## Directions for this task
In the listing that follows, copy out each line that includes the word "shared".
==============================
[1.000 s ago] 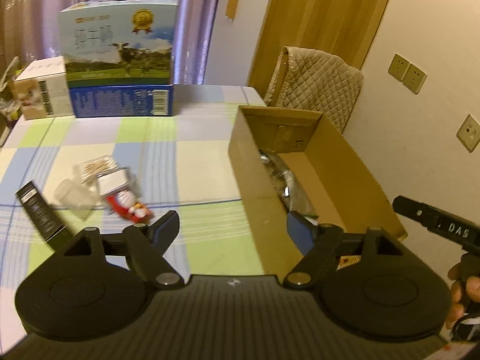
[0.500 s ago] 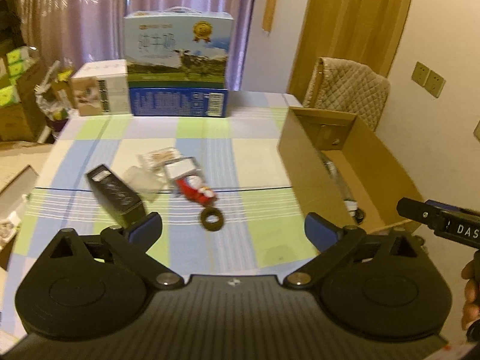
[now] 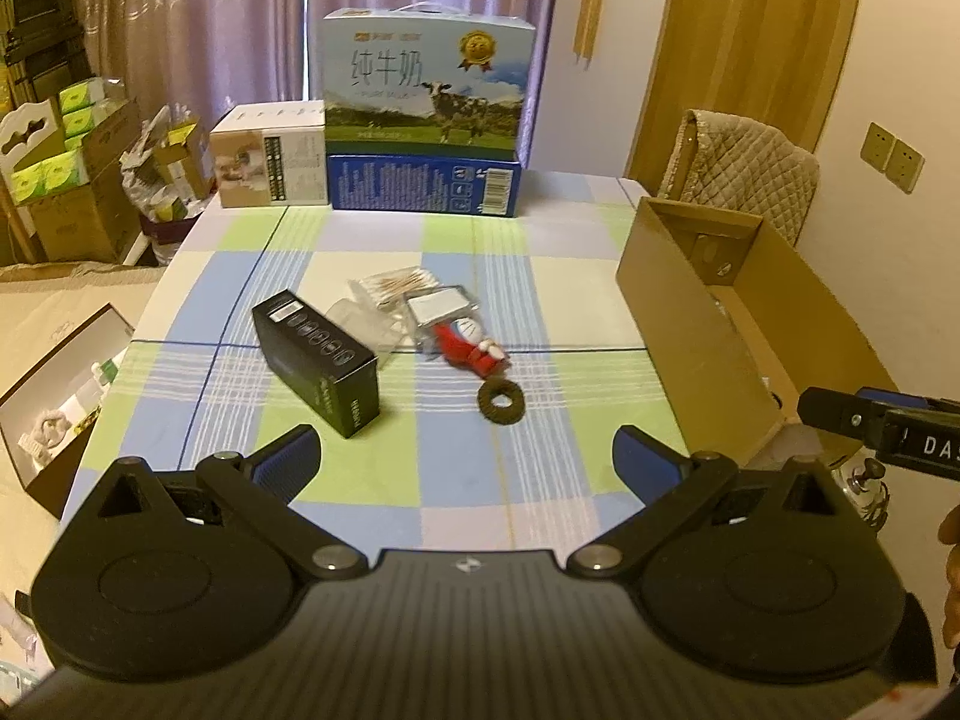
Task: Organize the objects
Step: 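Withdraw both tools from the box back over the table, then grasp the black product box with the left tool while the right tool grasps the brown hair tie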
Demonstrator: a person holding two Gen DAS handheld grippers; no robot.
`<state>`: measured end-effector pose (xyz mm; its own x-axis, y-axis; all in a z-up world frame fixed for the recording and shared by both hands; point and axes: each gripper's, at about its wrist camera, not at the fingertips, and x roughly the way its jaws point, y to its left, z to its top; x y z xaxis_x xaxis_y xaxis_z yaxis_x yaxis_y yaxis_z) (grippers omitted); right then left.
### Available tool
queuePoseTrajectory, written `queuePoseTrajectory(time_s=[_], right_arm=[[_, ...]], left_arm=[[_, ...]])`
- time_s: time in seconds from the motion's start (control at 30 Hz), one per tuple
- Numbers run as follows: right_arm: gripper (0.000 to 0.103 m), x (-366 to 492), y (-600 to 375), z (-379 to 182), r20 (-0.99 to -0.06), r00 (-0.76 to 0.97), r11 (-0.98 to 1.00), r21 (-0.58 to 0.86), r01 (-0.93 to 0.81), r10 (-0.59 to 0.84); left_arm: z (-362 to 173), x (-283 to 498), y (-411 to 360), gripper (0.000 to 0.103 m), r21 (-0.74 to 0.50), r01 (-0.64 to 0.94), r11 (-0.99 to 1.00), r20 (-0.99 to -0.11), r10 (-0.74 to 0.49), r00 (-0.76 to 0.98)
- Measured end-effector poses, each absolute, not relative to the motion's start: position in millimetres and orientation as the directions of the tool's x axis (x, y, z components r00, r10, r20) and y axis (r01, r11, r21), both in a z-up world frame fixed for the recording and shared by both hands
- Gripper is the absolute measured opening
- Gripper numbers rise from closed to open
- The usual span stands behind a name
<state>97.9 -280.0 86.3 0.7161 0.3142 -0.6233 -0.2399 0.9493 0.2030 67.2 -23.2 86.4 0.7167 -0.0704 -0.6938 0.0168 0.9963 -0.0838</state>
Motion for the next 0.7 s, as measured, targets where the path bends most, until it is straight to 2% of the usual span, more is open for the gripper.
queuePoseTrajectory(time_s=[0.7], right_arm=[[0.074,103,-248,48,-0.676,0.645,0.933,0.217,-0.287,0.356]], left_arm=[[52,63,27,0.102,-0.048,-0.093,0.994,-0.721,0.03,0.693]])
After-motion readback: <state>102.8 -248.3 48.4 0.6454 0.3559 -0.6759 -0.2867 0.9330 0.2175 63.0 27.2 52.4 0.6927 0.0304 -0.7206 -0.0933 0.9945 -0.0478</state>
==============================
## Result of this exercise
`<state>`: measured end-effector pose (xyz mm; its own x-axis, y-axis; all in a z-up world frame fixed for the recording and shared by both hands; point and axes: each gripper's, at about its wrist camera, not at the fingertips, and x roughly the way its jaws point, y to its left, z to its top; x y z xaxis_x xaxis_y xaxis_z yaxis_x yaxis_y yaxis_z) (grippers omitted); right then left.
- Measured end-effector poses, each absolute, not relative to the motion's start: position in millimetres and orientation as the directions of the tool's x axis (x, y, z components r00, r10, r20) and y axis (r01, r11, r21), both in a z-up world frame fixed for the recording and shared by both hands

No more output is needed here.